We can of course restrict capital punishment to cases where there's no arguing about the facts.
Caught in the act for example with witnesses other than the police.
No such thing, of course.
I'm of the opinion that the state should not be killing any citizen for any reason. Even if the cost of imprisonment is higher, the state must always maintain a basic moral baseline. Killing someone, regardless of the crime or certainty of their guilt shouldn't be a factor.
Just my view though.. :)
Berend - to qualify what I said about your post. What if the criminal was insane at the time, or someone threathened to kill his/her family unless they did this horrible thing, etc etc.
My point is you're going to have to decide what facts are actually known, which isn't much better.
Sean, you pose an interesting challenge - and I note that Gary Becker discussed this point last year on his blog, and he was in favour.
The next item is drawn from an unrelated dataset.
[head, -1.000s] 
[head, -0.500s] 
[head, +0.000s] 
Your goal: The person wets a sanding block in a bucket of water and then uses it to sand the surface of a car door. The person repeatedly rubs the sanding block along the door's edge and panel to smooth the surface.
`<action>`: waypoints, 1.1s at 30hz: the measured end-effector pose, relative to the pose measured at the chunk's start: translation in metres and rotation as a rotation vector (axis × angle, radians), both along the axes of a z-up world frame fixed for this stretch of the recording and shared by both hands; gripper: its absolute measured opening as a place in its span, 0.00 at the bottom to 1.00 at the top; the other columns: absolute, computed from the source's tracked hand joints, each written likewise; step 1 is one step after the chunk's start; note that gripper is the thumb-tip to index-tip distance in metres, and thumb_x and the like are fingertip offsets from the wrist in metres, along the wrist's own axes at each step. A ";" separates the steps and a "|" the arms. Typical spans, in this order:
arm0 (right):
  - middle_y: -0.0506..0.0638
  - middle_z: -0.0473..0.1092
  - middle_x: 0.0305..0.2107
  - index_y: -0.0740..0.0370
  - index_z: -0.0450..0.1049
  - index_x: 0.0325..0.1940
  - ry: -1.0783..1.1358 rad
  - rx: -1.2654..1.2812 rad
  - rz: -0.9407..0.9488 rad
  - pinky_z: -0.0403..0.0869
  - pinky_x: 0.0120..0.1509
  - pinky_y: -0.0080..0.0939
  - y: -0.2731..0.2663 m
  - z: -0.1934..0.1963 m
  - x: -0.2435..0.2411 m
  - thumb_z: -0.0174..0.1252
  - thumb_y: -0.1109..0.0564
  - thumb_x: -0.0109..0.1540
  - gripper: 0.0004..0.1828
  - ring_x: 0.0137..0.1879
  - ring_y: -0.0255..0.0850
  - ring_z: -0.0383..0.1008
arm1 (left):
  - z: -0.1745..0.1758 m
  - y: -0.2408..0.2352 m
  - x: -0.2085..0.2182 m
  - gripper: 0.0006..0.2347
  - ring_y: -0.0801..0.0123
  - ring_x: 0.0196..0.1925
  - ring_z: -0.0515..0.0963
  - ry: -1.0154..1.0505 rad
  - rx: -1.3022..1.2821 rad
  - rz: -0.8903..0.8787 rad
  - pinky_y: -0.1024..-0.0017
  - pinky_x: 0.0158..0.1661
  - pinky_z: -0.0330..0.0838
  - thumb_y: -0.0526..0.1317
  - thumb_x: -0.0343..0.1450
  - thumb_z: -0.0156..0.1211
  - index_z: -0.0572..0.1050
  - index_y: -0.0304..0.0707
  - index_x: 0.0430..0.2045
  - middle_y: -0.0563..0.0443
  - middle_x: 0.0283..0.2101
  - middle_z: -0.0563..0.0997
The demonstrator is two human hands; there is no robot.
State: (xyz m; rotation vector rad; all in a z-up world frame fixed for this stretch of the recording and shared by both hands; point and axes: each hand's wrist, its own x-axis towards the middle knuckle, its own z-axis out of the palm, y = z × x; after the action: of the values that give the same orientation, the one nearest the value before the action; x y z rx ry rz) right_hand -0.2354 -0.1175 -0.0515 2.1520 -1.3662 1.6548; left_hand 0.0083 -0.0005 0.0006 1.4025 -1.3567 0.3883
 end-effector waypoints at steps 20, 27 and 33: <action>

After some overnight thought, for mine there is still an enormous difference between what we might call a 'sin of omission' of the state in failing to deter a murder by not treating other murders harshly, and the state committing a specific 'sin of commission': namely, blithely and in cold blood killing all those who have been convicted of murder knowing that some proportion of those killed are entirely innocent.
I don't know of any state I would trust with that power.
Assuming for the sake of argument that the studies you cite are one-hundred percent true (as they may be for all I know), I guess here I come to those further objections I cite in that argument to which I linked in my post, specifically, the idea that the state should set itself up as a killer in cold blood, and in this case as a killer based on some sort of 'calculus of corpses.'
Given, as we all know, the tendency for the state to grow its powers beyond what it is originally allowed, I can see such a setup based on such a calculus being awfully dangerous.
For instance, on another list that I frequent, a contributor has been (correctly) criticising religionists and George Bush for holding up stem cell treatments that should save lives, but then (incorrectly) calling the religionists 'murderers,' since people are dying while stem cell researchers are forced by the religionists' legal challenges to sit around and twiddle their thumbs.
But using such a calculus as you propose would have all religionists (and George Bush) executed for holding up the research. After all, they're murderers too, right?
Would you agree with that?
And if you do, how about this: Similar arguments would exist for saying, for example, that those who had DDT banned -- which as you'll recall has led to the deaths of several million people due to malaria, which DDT had helped wipe out -- should also be in the gun (quite literally) for murdering all those people.
If we use your 'calculus of corpses' method then surely Rachel Carson, Friends of the Earth, the World Wildlife Fund and the members of the United Nations Environment Programme should also be facing the chair?
So then, knowing that the chances of restricting the use of capital punishment once instituted would be enormously difficult, are you still happy to propose capital punishment on those terms?
Sean, another comment on that Becker thread is very relevant here. Again, let's assume for the sake of argument the validity of those studies
Said commenter Justin:
"Add to the hypothetical equations a very real number. For each innocent person convicted for a murder, a real murderer or murderers are free to kill or harm others again. Once the penalty has been carried out the search for the perpetrators will likely never begin again. This is rarely addressed by police, prosecutors or judges that are proponents of the death penalty.
"However, an innocent man sentenced to life in prison may shout loud enough and long enough that someone will take notice and the investigation in to what really happened may take place. If this occurs, there is a chance that the real criminal may then be brought to justice at some point in the future. This chance seems to be virtually non-existent in the current system."
I'm appalled - NO COMPENSATION for 10 years of being wrongfully convicted!
This is currently on the news, with the "official" announcement not expected until 3 pm today.
What does this say about the rights of someone who is wrongfully convicted in this country??!!